The message was left by the user availablegreen in Metaculus, a community dedicated to predicting the future by answering questions like the one that pushed him to leave his city: Will Russia invade Ukraine before 2023? In December, the community prediction said there was a 40% chance. And on February 13, when availablegreen left kyiv, which had 60%. By then, US intelligence was already saying that it was going to happen; many people didn’t believe it, but Metaculus decided to.
Metaculus
Prediction communities are booming. In Metaculus, Polymarket, Good Judgment or Insight questions are asked about everything. On politics: Will Macron win the French elections? Very likely (94%). On the pandemic: Will the WHO add a new variant of covid to the list of “worrying” in 2022? Likely (74%). Or about catastrophes: What risk is there in London of dying next month from a nuclear explosion? Some 24 micro-deaths, 24 options out of a million, according to a group of reputable forecasters of which Nuño Sempere from Madrid is a part.
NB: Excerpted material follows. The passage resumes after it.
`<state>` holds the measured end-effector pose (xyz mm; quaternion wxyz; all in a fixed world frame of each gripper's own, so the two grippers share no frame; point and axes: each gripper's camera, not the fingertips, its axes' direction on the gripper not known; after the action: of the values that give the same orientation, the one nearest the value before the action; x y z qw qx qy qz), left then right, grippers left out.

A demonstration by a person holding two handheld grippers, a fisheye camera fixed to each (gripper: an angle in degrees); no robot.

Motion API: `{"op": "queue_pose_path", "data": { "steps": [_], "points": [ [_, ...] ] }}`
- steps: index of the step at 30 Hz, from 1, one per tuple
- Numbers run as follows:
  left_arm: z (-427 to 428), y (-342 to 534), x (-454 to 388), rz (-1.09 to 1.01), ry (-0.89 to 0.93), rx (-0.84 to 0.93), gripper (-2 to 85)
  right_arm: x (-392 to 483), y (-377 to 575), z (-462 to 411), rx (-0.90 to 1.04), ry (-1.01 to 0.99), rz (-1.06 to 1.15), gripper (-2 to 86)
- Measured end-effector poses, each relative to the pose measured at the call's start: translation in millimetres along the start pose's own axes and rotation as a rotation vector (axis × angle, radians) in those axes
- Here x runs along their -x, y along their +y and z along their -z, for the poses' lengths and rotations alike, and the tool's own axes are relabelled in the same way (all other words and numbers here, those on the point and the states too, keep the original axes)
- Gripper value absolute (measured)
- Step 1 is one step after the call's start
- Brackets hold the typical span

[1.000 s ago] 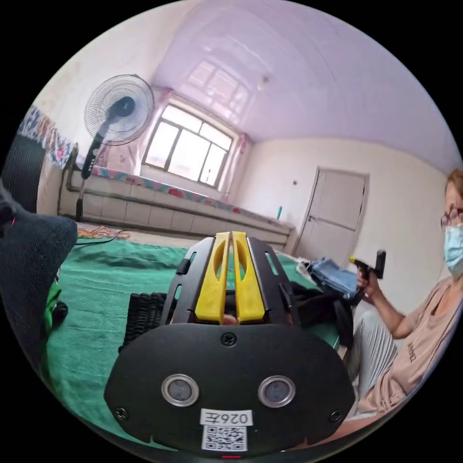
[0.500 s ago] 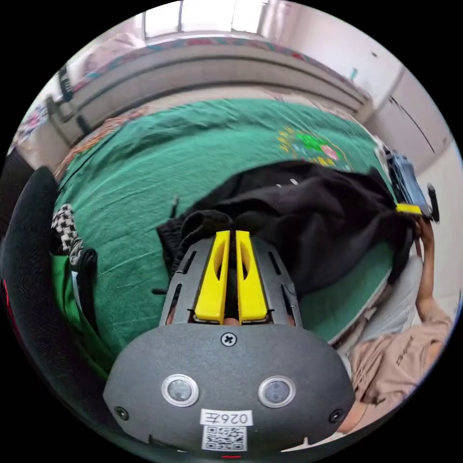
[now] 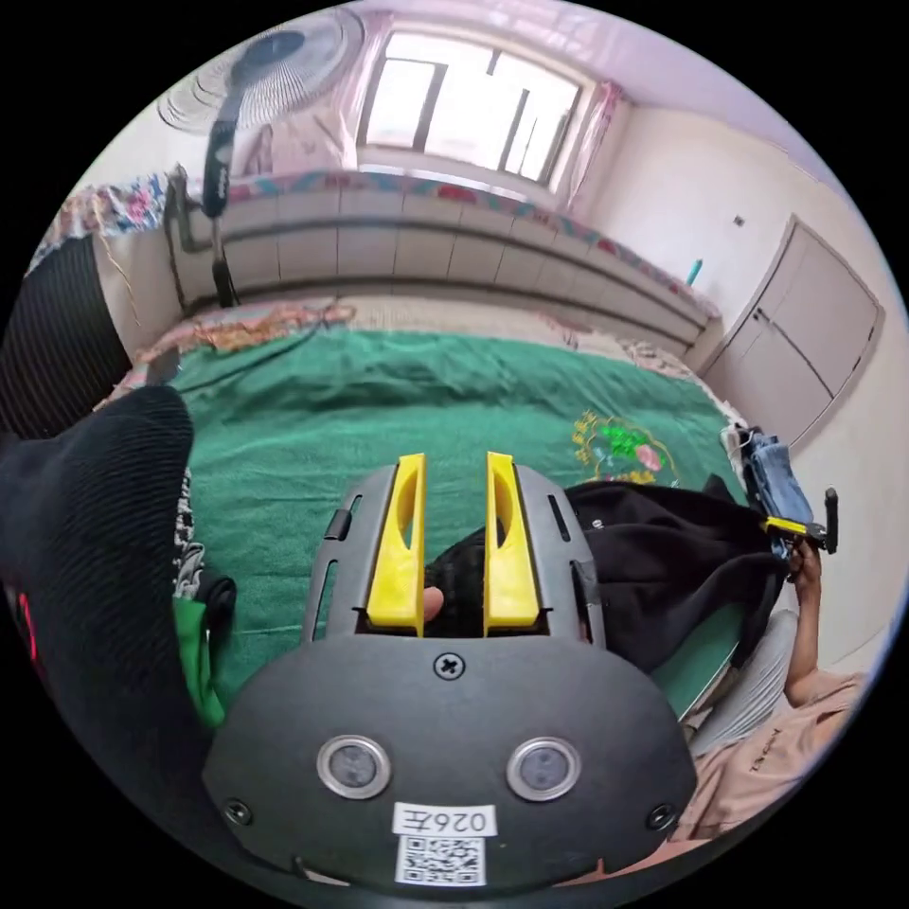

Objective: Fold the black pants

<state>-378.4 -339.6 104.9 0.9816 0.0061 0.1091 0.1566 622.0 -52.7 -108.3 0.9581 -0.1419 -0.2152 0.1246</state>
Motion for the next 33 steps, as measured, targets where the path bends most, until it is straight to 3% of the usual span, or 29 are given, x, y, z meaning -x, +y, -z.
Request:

Sempere, who writes a newsletter On these topics, he explained how the platforms work: “Metaculus is a group of people who think that these questions are important, and that having models of the world that are capable of making predictions is important. Imagine a collaborative community of the type Wikipedia or Reddit, that instead of writing articles or selecting interesting content, generates investigations and a probability that summarizes them”.
These predictions were popularized by three Pennsylvania professors—Philip Tetlock, Barbara Mellers, and Don Moore—who in 2013 won a competition funded by US intelligence. They showed that some people are better at doing this, whom they would later call super-forecasters, and that by adding their forecasts, a team of generalists could match or beat the CIA experts.
But the community that has emerged goes further.
How do they do that?
Forecasters use open sources. They exploit the information that is on the internet, from scientific studies, to press news or public data. As Sam Freedman has said: “Anyone on Twitter can, if they filter the information right, be better informed about the real-time course of the war than Lyndon Johnson is about Vietnam.”
In addition, the recipe is known to predict better. First, you need a certain kind of look: quantitative, probabilistic, parsimonious, willing to change your mind. Second, it helps to use aggregation methods better than a median (for example, it is convenient to extreme: if two people with different information tell you that the probability of rain is 50%, you should bet that it will rain with plus 50% chance). And third, something logical, but often forgotten: you have to have a real will to hit.
How much are they right?
In the community they are not very satisfied with their successes in this war, although it seems to me meritorious to have said in January that the invasion was something probable.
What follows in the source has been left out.